I'd like to give some of my thoughts regarding tux2 (phase-change-tree fs):
* FILES *
If a file's data has been changed, it suffices to update the inode and the
of free blocks bitmap (fbb).
But updating them in one go is not possible - the fbb is located at the
superblock, the inode can be (nearly) anywhere on disk.
- Updating another inode and rewriting the directory isn't possible.
This would change the inode number which can be referenced in more than one
directories; and some programs (nfs) rely on the inode number.
- So we have to have two inode spaces per inode, which are switched with
the superblock.
To do this we give a generation counter into the inode, which is checked
against the latest valid superblock.
(Alternatively, we could use the modification time of the inode and have a
modification time in the superblock).
Of two inode spaces we'd regard the one as active, which has a higher
generation counter/mtime than the other, but only if it's lower or equal
than the one of the superblock.
* FILESYSTEM STRUCTURE / SUPERBLOCKs *
As you wrote it's necessary to have several versions of superblocks around.
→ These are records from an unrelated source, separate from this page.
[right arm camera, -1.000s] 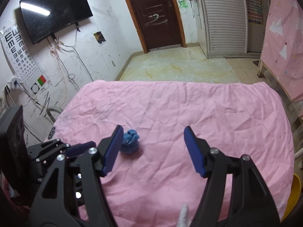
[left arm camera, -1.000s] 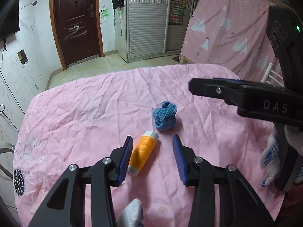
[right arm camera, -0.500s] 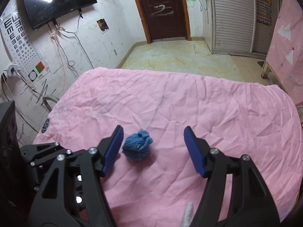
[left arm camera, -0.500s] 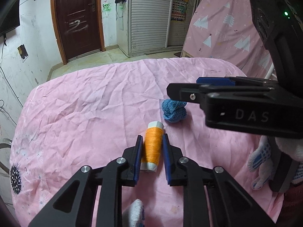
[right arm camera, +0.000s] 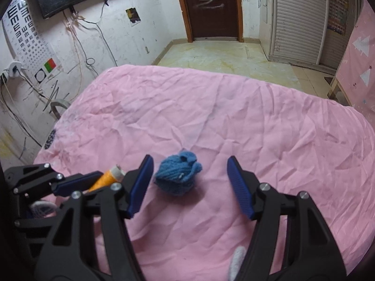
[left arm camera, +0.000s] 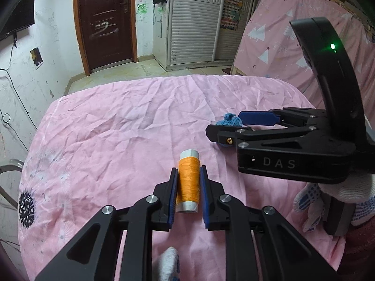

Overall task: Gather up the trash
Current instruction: 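Grasp the orange thread spool with the left tool while the right tool grasps the blue sock, then carry the spool and blue sock to the yellow bin and release both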

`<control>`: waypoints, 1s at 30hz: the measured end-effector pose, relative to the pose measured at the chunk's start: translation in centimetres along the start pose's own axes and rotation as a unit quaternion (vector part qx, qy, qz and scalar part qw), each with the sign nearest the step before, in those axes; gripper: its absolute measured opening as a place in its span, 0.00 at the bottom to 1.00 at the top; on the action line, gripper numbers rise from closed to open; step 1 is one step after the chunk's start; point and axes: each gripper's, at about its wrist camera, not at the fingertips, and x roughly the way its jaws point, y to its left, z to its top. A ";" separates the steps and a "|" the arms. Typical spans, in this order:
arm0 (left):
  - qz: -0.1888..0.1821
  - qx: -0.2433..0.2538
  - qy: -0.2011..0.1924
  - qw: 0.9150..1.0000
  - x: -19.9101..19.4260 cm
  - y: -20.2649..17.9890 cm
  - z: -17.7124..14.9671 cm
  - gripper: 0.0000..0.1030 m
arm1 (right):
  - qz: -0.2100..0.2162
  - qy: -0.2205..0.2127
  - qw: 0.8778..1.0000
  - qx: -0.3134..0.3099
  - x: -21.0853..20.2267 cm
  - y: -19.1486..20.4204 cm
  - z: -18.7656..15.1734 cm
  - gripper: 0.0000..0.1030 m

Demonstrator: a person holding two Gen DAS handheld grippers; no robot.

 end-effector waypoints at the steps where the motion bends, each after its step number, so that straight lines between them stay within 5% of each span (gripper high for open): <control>1: 0.001 -0.001 0.000 1.000 -0.1 0.1 0.0 0.08 | 0.001 0.000 1.000 -0.003 0.0 0.1 0.0 0.45; 4: 0.009 0.001 -0.001 1.000 -0.3 -0.2 0.1 0.08 | 0.012 0.002 1.000 -0.010 0.0 0.4 -0.1 0.26; 17: 0.016 0.012 -0.025 0.999 -2.9 -2.3 0.5 0.08 | 0.023 -0.051 0.998 0.009 -4.5 -1.2 -0.8 0.25; 30: -0.006 0.055 -0.052 0.997 -4.9 -8.8 2.1 0.08 | -0.001 -0.123 0.990 0.066 -11.5 -7.0 -3.3 0.26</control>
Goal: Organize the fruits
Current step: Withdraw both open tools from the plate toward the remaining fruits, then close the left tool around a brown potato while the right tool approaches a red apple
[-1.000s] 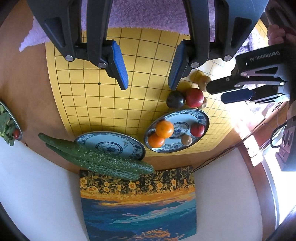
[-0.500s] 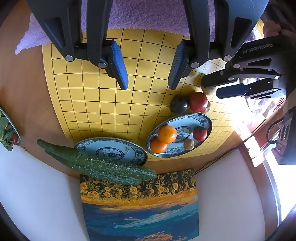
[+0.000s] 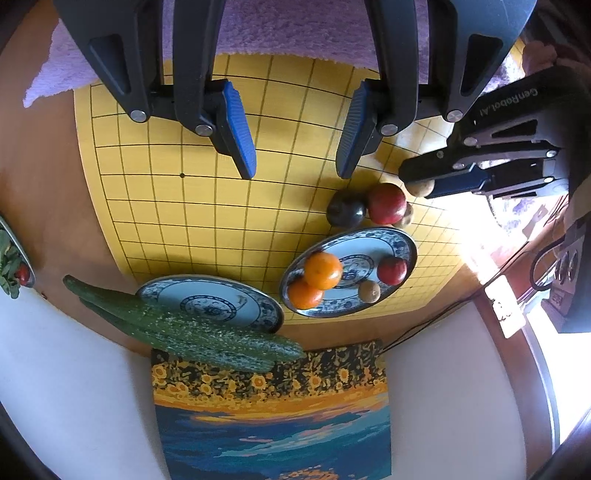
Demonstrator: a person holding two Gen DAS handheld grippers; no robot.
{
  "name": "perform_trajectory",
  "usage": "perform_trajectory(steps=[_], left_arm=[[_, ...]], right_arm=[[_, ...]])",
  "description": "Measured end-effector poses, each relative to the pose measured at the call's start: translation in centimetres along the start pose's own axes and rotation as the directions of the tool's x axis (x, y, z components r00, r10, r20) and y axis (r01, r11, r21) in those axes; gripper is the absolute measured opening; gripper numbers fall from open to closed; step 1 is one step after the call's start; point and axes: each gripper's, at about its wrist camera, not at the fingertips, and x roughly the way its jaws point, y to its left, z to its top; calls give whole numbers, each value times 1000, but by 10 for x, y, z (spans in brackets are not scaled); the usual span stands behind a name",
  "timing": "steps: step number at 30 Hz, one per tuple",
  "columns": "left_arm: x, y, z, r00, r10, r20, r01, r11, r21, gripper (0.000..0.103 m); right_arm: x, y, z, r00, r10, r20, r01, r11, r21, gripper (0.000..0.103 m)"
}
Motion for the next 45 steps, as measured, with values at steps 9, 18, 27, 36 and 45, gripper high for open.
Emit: perform_trajectory(steps=[9,18,27,36,45], left_arm=[[-9,31,-1,999,36,27,-35,997,-62,25],[-11,50,-3,998,46,34,-42,994,-104,25],[-12,59,-3,998,51,40,-46,992,-121,25],[-13,59,-3,998,44,43,-38,991,-126,25],[-10,60,-2,998,46,39,-40,990,-132,25]], right_arm=[[9,25,1,998,56,-33,-57,998,-27,46],[21,50,4,995,80,-53,-83,995,-62,46],[26,60,13,996,81,-35,-83,994,-73,45],[26,67,12,996,72,-45,-76,994,-83,41],[31,70,15,998,49,-47,-53,995,-85,41]])
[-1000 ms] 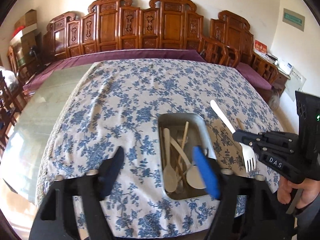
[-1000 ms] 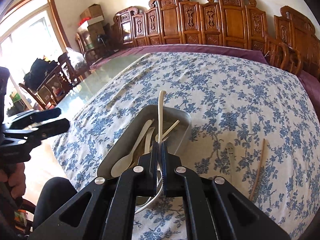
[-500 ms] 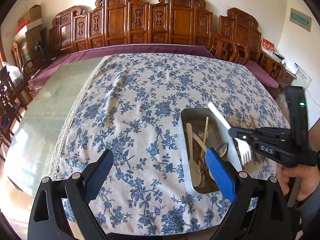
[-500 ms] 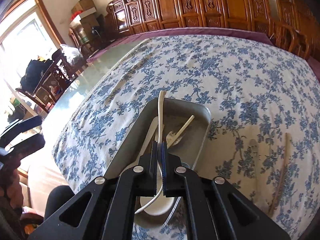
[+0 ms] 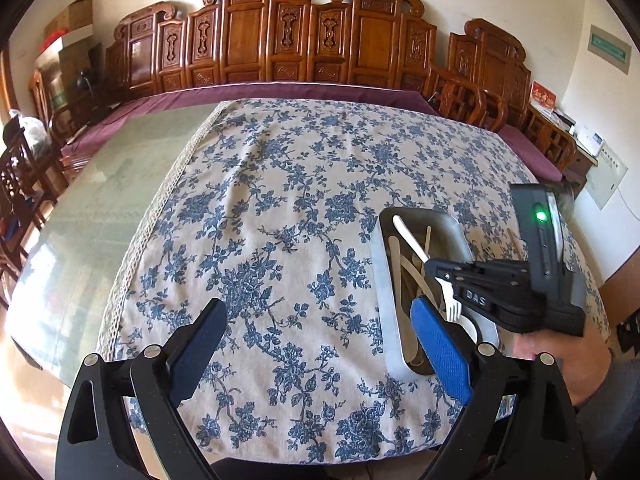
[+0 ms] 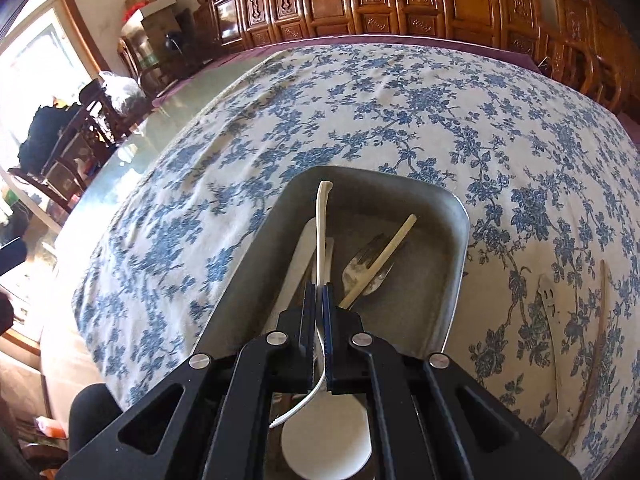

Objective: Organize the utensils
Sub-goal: 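Lower the white plastic spoon into the grey tray and open the right tool, then grasp a bamboo chopstick from the table with the right tool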

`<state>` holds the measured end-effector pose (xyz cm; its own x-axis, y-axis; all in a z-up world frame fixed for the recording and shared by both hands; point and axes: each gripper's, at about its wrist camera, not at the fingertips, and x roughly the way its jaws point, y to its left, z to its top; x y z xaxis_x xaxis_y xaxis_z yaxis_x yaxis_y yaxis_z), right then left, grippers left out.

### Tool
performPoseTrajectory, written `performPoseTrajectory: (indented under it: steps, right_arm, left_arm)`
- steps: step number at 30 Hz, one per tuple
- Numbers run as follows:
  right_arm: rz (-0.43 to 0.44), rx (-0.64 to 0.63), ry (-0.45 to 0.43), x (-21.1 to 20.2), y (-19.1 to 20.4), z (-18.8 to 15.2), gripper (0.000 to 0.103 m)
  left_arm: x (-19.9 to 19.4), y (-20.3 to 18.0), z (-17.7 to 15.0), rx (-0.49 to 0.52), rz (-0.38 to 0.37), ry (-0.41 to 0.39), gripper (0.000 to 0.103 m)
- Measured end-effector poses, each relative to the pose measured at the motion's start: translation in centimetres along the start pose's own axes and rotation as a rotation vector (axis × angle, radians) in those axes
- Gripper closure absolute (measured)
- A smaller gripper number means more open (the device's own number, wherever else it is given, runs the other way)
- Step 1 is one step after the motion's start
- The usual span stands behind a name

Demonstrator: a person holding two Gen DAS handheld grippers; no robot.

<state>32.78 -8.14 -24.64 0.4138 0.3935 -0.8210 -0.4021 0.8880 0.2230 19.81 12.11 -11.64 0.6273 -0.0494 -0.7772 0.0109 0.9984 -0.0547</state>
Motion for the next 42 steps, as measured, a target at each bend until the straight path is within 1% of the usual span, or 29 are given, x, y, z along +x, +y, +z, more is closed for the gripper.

As the fbb MUST be updated in sync with the superblocks, they should be
near to each other - and the superblock should be later on disk to be able
to write the fbb first and the mark this version as active without a seek.
Some calculation:
Let's assume a 4kB blocksize.
4kB are 32kBit, which multiplied with 4kB blocksize give 128MB of
adressable memory. So we need one 4kB block for every 128MB of fs size.
So 12.8GB would amount to 100 blocks or 400kB.
- Every copy/version (3 or 4) of the superblock has it's own fbb.
This amounts on the above example of 12.8 GB (with 4 versions) to 1/8192 of
the entire fs space - I think that's ok, especially if there will be more
space needed for the inodes and the partly duplicated other data.
- Every single fbb/sb version is (on the harddisk) a linked list with the
following structure:
- fbb
- magic number
- reference to the next block (block number)
- entries of fbb.
This takes 2*32Bit or 2*64Bit of the 4kB.
- sb: all normal sb entries, enlarged with
- a generation counter/mtime.
- a reference to the next assumed fbb/sb location.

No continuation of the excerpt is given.